> _What to do_:
Review the material and extract every line in which the word "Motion" occurs.

> _Available data_:
⁂

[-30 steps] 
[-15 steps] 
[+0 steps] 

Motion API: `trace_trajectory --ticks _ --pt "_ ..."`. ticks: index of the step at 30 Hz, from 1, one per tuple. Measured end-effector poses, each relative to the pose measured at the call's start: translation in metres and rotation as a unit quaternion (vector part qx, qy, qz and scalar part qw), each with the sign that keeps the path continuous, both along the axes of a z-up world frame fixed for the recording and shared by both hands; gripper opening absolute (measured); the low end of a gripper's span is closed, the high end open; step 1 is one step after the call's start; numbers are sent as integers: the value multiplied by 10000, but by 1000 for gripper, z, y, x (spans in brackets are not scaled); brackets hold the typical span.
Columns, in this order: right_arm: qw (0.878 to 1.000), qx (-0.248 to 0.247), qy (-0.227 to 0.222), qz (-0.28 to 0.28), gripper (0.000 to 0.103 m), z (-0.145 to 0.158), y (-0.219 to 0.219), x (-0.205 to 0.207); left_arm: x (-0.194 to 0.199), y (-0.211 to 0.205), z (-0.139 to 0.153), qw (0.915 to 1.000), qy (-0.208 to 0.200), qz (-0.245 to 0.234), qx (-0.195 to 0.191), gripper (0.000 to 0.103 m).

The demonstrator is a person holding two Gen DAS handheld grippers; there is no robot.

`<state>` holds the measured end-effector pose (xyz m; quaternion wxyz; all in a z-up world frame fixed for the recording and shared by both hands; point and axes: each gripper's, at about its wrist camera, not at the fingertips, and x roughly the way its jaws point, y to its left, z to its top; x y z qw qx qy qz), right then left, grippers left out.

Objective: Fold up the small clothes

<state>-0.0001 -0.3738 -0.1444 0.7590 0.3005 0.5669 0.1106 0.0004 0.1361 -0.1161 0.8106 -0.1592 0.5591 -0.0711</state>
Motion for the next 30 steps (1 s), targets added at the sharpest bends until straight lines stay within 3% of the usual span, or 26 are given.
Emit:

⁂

> _Solution below_:
Motion API: `trace_trajectory --ticks _ --pt "_ ..."`. ticks: index of the step at 30 Hz, from 1, one per tuple. Measured end-effector poses, each relative to the pose measured at the call's start: translation in metres and rotation as a unit quaternion (vector part qx, qy, qz and scalar part qw), each with the sign that keeps the path continuous, both along the axes of a z-up world frame fixed for the recording and shared by both hands; gripper opening absolute (measured); the low end of a gripper's span is closed, the high end open; step 1 is one step after the call's start; numbers are sent as integers: the value multiplied by 10000, but by 1000 for gripper, z, y, x (spans in brackets are not scaled); brackets hold the typical span.
Motion for the next 30 steps (1 s), targets added at the sharpest bends until straight lines stay within 3% of the usual span, or 26 are given.

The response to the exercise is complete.